# Административно-Технический > Технические вопросы >  Атака на форум

## Nik Primopye

Уважаемые коллеги-участники форума,
на мой взгляд  - форум находится под атакой.

Каждый день регистрируются и размещают непотребное 1-2 новых "ЮСАГЕРЛа" .

Предлагаю на какой-то период усложнить процедуру регистрации новых участников.
Первое сообщение - размещать по согласованию с администрацией.
Примерно так - регистрация, с указанием своей реальной Е-почты, и отправка с этой почты письма с заявкой - прошу разрешить доступ к размещению сообщений, ативировать мой аккаунт(надеюсь, правильно сказал?), первое сообщение - такое-то и такое-то.

Или регистрация через такое заявочное письмо, с получением пароля ч\з Е-майл.

Модератор в любом случае имеет доступ в сообщения участников, может писать или стирать что захочет, так что никакого ущемления демократии не произойдет.

Вот такое ИМХО. 
Понятно, не супер, понятно - человек нужен для обработки - но лучше что-то, чем ничего. 
Если у человека есть желание - он пару-тройку дней подождет активизации доступа, тем более если ему объяснили причину.

С уважением,
Ник

----------


## Холостяк

В принципе я тоже прикинул, что возможно и сложно зайти на форум из-за кибератаки на форум... Потухла галерея... Вполне реальная вещь!
Потом относительно спама... Это так везде сейчас...  И тут тоже всякие "ДрОчеры" стараются разместить порно спам...

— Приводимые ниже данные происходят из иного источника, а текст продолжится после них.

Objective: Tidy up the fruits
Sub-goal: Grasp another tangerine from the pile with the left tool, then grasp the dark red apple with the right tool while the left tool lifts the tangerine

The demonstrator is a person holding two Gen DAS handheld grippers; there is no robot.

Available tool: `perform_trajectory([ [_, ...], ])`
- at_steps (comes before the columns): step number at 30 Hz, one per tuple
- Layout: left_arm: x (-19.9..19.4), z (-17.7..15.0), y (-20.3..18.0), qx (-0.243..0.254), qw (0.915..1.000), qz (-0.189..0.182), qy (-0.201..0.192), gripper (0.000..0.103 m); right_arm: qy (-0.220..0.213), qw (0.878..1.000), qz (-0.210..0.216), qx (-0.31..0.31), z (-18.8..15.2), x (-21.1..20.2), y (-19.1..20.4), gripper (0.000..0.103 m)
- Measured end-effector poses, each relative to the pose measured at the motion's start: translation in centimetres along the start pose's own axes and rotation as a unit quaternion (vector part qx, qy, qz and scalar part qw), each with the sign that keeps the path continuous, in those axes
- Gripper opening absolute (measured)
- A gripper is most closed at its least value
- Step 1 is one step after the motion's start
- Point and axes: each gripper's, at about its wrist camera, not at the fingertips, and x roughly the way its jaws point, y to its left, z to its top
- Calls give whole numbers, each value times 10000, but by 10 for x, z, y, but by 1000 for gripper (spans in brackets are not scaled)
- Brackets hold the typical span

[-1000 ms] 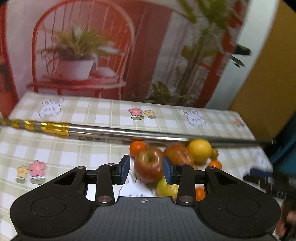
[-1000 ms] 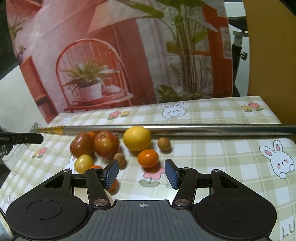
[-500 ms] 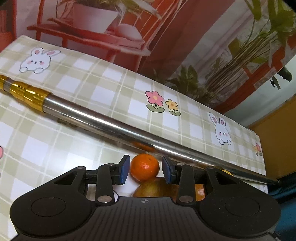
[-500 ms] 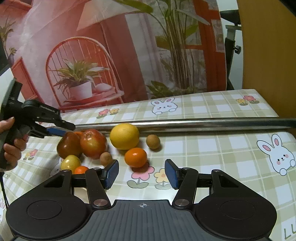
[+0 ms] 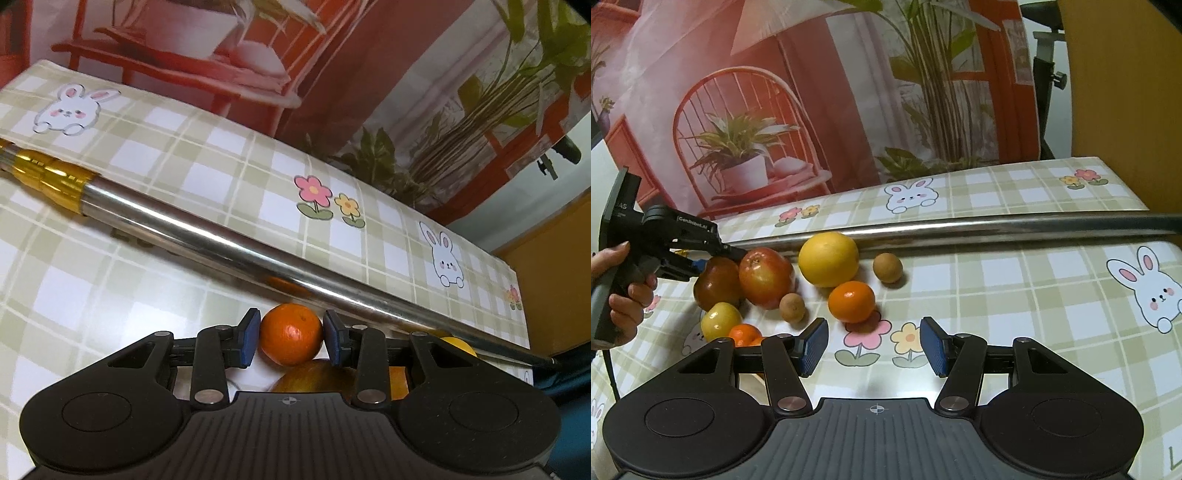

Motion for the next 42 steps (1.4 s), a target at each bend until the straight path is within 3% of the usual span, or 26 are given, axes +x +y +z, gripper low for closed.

В принципе, дельное предложение по регистрации......

----------


## Д.Срибный

Галерею вчера починил, еще кое-что поправил в коде форума, вроде заработал более стабильно.
В выходные перенесу базу данных на новый сервер MySQL, надеюсь, это улучшит работу форума.
Спамеров пытаемся отстреливать, при регистрации стоит функция ввода кода, показанного картинкой. По идее - непроходимая для роботов. 
Можно еще ввести контрольный вопрос, но тогда отсекается иностранная аудитория.

----------


## Nik Primopye

> Спамеров пытаемся отстреливать...
>  непроходимая для роботов.


Дмитрий, спасибо за работу.

Мне кажется - это живые ребята, не роботы. Если регулярно отстреливать - лезть перестанут.

С уважением,
Ник

----------


## Ученик Чкалова

Дмитрий! Просто караул - не могу зайти на форум более месяца - Internal Server Error! Невозможное положение. Ладно, давно уже из-за нехватки времени работы не выставляю. Но теперь и посмотреть, почитать  - пробема. Ценность в том, что данный ресурс - нечто особенное (и слава Богу!)... Конечно, ИМХО.

----------


## Redan

Компьютерная безопасность (софт)-каждый день,новые программы (возможно скачать):

http://www.comss.ru/

Проверка безопасности вашего компа:

http://2ip.ru/port.php

Лаборатория Касперского:

http://www.kaspersky.ru/
http://www.securelist.com/ru/

----------